Ci sarà sempre, come nei casi dei terremoti nostrani, chi si frega le mani, ma c’è anche chi in ogni senso “se ne frega”. Soprattutto e per primi gli italiani – come recita lo slogan attualmente vincente – ed è appunto Salvini che quella notte della madonna diventa casualmente il Simbolo e s’inventa il Segno del buon esempio. Come si sa e si è già discusso anche troppo, dopo aver inviato anche lui le condoglianze all’odiato governo francese, twitta la rituale buonanotte ai suoi devoti:
“Dopo una giornata impegnativa e a tratti complicata, fra problemi, processi e soluzioni, mi concedo qualche minuto di relax.

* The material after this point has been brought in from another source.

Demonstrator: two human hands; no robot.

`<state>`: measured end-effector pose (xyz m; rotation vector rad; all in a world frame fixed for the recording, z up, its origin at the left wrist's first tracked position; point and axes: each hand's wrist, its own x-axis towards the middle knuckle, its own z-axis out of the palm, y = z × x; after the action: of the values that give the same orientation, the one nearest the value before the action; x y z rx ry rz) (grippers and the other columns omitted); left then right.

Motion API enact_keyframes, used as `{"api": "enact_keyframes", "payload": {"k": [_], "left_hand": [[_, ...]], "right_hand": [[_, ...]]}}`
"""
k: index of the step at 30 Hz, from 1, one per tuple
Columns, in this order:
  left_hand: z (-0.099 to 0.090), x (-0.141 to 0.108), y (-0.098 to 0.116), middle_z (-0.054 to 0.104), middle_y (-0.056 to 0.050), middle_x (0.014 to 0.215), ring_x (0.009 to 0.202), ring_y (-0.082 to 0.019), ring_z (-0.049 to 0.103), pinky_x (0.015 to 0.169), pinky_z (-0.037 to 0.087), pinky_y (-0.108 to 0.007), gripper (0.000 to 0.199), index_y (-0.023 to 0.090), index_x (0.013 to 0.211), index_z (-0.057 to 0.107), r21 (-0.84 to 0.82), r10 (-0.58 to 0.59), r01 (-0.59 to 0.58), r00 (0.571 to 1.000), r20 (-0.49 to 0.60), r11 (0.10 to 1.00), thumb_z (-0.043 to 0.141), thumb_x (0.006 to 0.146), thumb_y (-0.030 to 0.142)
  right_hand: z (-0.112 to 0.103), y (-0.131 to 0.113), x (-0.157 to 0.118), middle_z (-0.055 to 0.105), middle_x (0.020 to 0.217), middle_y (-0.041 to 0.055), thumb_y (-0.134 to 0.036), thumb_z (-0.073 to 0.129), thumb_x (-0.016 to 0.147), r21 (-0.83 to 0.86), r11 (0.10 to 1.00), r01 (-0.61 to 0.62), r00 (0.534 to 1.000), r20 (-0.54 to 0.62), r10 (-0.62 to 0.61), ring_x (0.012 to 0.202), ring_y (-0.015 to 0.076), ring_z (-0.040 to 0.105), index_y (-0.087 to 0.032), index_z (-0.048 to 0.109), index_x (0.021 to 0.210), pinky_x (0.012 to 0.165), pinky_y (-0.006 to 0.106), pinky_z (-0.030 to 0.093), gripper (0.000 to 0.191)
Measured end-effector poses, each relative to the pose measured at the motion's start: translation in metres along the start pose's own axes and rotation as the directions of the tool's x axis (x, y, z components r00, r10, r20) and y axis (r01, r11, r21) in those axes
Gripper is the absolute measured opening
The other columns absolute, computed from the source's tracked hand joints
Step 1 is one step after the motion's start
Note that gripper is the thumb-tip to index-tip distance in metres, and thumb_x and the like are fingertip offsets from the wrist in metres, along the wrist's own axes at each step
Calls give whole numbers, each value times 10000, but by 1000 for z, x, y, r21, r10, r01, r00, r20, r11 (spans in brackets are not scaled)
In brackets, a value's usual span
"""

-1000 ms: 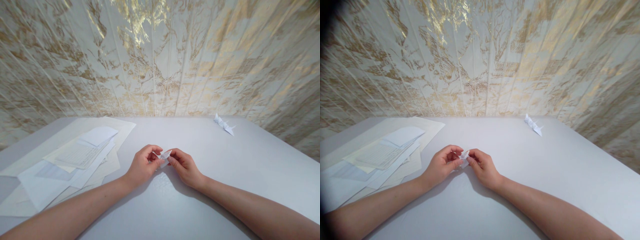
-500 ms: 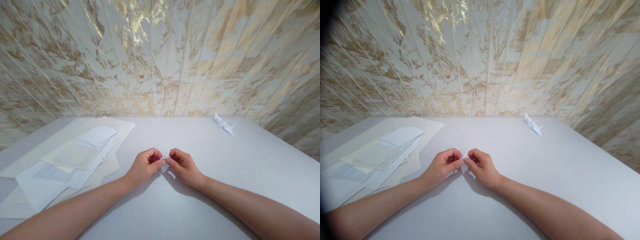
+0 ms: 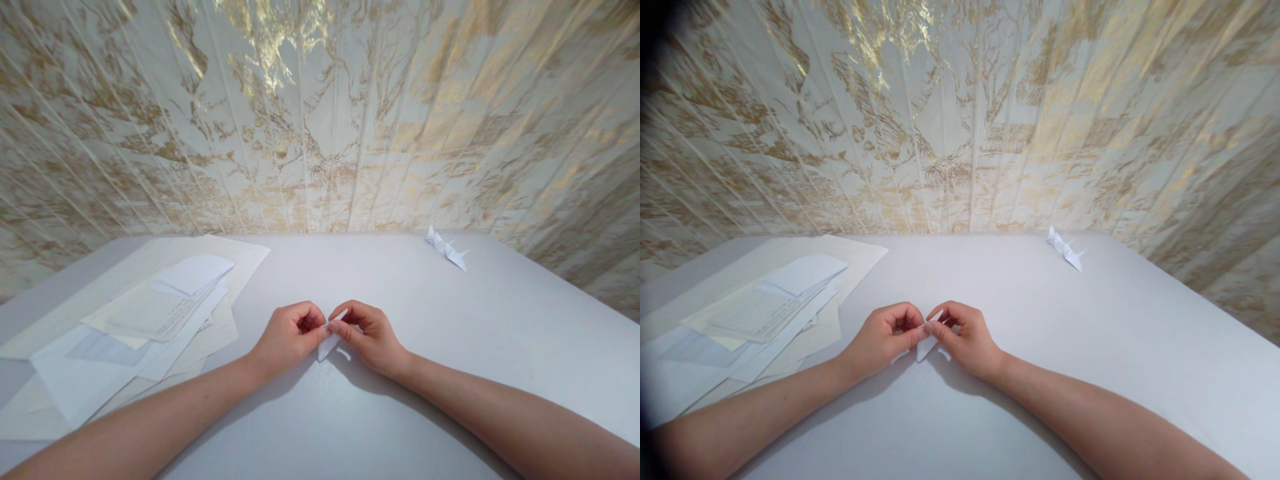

Vi abbraccio amici del Grande Fratello”. Cambiare canale non è reato e poi non è un vero cambiamento o tradimento: da noi Nostra Signora ha un altro nome e ruolo, da tempo non è la madre del cielo ma il salve regina dell’etere. Di lunedì, tocca a santa Barbara D’Urso – e mai nome fu più adeguato – che dalla sua casa chiusa, cioè di clausura per mezze figure che un domani saranno famose, dà a tutti la buona notte e pace all’anima nostra. Si Salvini chi può!